A single treated unit design has exactly one treated unit and many controls. Examples include a flagship store redesign, a pilot market launch, or a platform entry into a single city. The treated unit is typically unique, so direct matching to a single control unit is implausible.
The estimand is unit-specific
The target is a unit-specific effect for the treated unit $i^*$ in each post-treatment period:
$$ Y_{i^*t}(1)-Y_{i^*t}(0). $$This is not a population ATT. The estimate has high internal validity for the treated unit, but limited external validity for generalizing beyond it.
Synthetic control: the core tool
Synthetic control builds a weighted combination of control units to match the treated unit’s pre-treatment outcomes. The post-treatment difference between the treated unit and its synthetic counterpart is the causal estimate.
Why this works: if the synthetic control tracks the treated unit closely before treatment, a stable low-rank factor structure implies it should continue to track in the absence of treatment.
Inference via placebo checks
Inference is not based on standard asymptotics. Instead, we use placebo tests:
- Apply the same synthetic control procedure to each control unit as if it were treated.
- Compare the treated unit’s estimated effect to the distribution of placebo effects.

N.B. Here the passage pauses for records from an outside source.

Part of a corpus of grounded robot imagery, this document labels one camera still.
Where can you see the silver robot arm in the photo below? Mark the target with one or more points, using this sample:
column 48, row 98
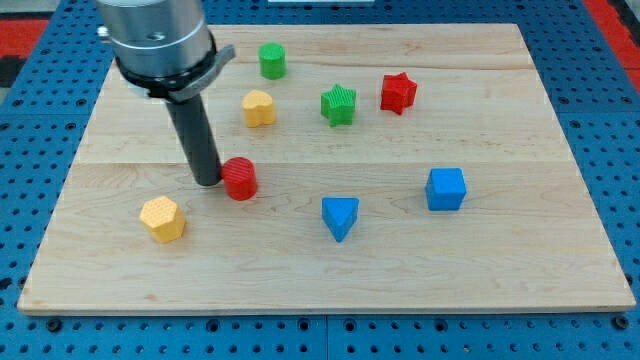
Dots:
column 163, row 48

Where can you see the yellow hexagon block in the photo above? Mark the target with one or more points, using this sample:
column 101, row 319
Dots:
column 163, row 219

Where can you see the blue triangle block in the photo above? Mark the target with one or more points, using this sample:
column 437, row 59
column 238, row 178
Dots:
column 339, row 215

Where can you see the wooden board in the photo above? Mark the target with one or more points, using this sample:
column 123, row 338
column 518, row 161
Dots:
column 527, row 238

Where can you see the green star block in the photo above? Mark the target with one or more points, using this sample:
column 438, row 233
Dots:
column 338, row 105

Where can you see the red cylinder block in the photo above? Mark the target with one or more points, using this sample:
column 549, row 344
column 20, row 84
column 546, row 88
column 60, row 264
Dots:
column 239, row 176

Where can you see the yellow heart block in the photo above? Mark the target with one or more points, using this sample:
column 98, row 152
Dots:
column 259, row 109

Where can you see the red star block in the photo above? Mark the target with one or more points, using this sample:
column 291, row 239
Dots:
column 398, row 92

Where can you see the blue cube block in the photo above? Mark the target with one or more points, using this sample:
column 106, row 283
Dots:
column 445, row 189

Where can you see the green cylinder block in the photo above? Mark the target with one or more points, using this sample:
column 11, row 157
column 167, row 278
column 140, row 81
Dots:
column 272, row 60

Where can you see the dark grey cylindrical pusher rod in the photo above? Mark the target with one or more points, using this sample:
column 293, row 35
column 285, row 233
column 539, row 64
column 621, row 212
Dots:
column 194, row 132

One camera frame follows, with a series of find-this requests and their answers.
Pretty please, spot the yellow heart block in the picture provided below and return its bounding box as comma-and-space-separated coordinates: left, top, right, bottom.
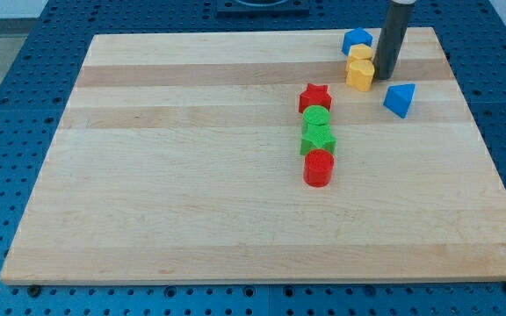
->
346, 60, 375, 92

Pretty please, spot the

This provides a reference distribution for how large an effect could appear by chance under the design.
Synthetic DiD as a hybrid
Synthetic difference-in-differences (SDID) combines the strengths of synthetic control and DiD. It weights both units and time periods, improving pre-treatment fit while still leveraging DiD logic. SDID is especially useful when there are multiple pre- and post-treatment periods and moderate parallel-trends credibility.
Diagnostics that matter most
- Pre-treatment fit: the treated unit should be well-approximated by the synthetic control.
- Placebo distributions: the treated effect should stand out relative to controls.
- Sensitivity to donor pool: check robustness to removing or adding controls.
Takeaway
Single treated unit designs are powerful but narrow. They provide credible, unit-specific causal estimates when synthetic control achieves strong pre-treatment fit, and when placebo tests confirm the effect is unusual relative to controls.
References
- Shaw, C. (2025). Causal Inference in Marketing: Panel Data and Machine Learning Methods (Community Review Edition), Section 3.2.3.
- Abadie, A., Diamond, A., and Hainmueller, J. (2010). Synthetic control methods for comparative case studies. Journal of the American Statistical Association.